*** Opening of Dataset extract ***

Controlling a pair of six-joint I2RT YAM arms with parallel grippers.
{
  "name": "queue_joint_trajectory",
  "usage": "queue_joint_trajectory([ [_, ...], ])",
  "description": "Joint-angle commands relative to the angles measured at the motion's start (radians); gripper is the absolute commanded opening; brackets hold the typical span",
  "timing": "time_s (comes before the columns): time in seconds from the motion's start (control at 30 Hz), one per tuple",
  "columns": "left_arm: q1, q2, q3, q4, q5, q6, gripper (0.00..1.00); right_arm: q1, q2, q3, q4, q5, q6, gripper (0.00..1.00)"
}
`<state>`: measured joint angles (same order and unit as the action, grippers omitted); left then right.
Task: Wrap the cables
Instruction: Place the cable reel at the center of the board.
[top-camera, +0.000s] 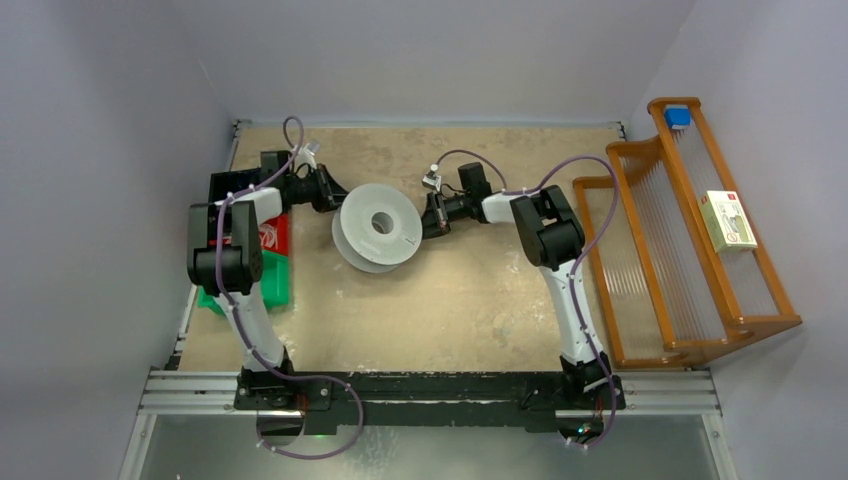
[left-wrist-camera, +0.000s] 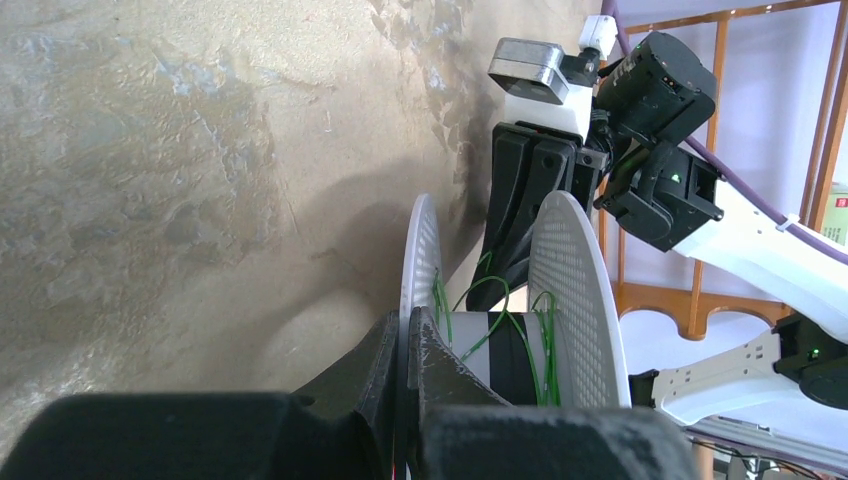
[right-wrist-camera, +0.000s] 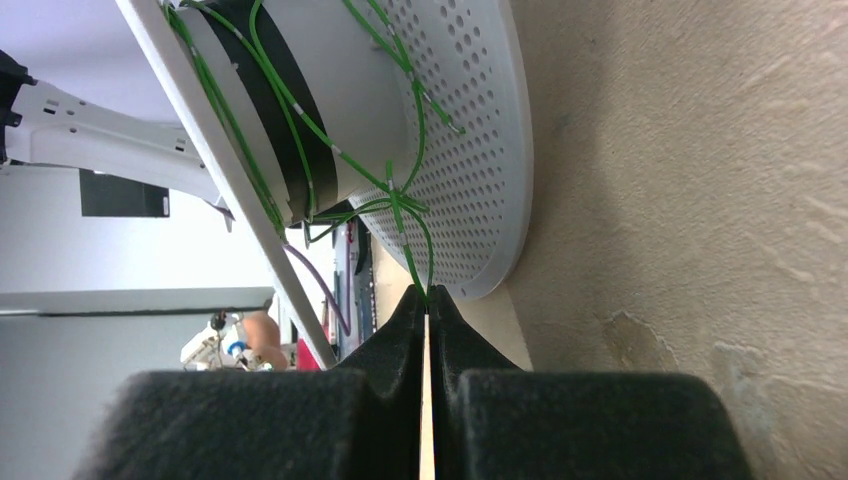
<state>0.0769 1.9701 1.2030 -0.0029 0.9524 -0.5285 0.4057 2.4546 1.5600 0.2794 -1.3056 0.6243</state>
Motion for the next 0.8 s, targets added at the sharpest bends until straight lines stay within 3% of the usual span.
queue_joint_trajectory([
  [0.0, -0.011, 0.003, 0.030, 0.004, 0.020, 0.044, 0.00, 0.030, 0.071, 0.005, -0.127, 0.013, -0.062, 0.00],
  [0.37, -0.011, 0.028, 0.046, -0.047, -0.049, 0.025, 0.00, 0.071, 0.076, 0.071, -0.319, 0.021, -0.244, 0.00],
  [0.77, -0.009, 0.071, 0.075, -0.089, -0.078, 0.033, 0.00, 0.074, 0.081, 0.111, -0.358, 0.020, -0.286, 0.14],
])
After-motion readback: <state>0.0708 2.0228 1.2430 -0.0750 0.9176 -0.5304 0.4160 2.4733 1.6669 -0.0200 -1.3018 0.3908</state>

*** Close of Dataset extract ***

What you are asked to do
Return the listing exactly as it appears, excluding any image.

Problem solution
Controlling a pair of six-joint I2RT YAM arms with parallel grippers.
{
  "name": "queue_joint_trajectory",
  "usage": "queue_joint_trajectory([ [_, ...], ])",
  "description": "Joint-angle commands relative to the angles measured at the motion's start (radians); gripper is the absolute commanded opening; brackets hold the typical span",
  "timing": "time_s (comes before the columns): time in seconds from the motion's start (control at 30 Hz), one per tuple",
  "columns": "left_arm: q1, q2, q3, q4, q5, q6, gripper (0.00..1.00); right_arm: q1, q2, q3, q4, q5, q6, gripper (0.00..1.00)"
}
`<state>`: measured joint angles (same order and unit as the action, grippers omitted); left then right.
Task: Wrap the cables
Instruction: Place the cable reel at the center of the board.
[top-camera, +0.000s] 
[left-wrist-camera, +0.000s] 
[right-wrist-camera, +0.000s] 
<state>0.0769 1.9701 1.2030 -0.0029 0.9524 -0.5285 0.4057 2.4546 1.5600 0.2794 -1.3056 0.6243</state>
Motion for the next 0.8 s, targets added at the sharpest bends until straight lines stay within 3% of the usual span.
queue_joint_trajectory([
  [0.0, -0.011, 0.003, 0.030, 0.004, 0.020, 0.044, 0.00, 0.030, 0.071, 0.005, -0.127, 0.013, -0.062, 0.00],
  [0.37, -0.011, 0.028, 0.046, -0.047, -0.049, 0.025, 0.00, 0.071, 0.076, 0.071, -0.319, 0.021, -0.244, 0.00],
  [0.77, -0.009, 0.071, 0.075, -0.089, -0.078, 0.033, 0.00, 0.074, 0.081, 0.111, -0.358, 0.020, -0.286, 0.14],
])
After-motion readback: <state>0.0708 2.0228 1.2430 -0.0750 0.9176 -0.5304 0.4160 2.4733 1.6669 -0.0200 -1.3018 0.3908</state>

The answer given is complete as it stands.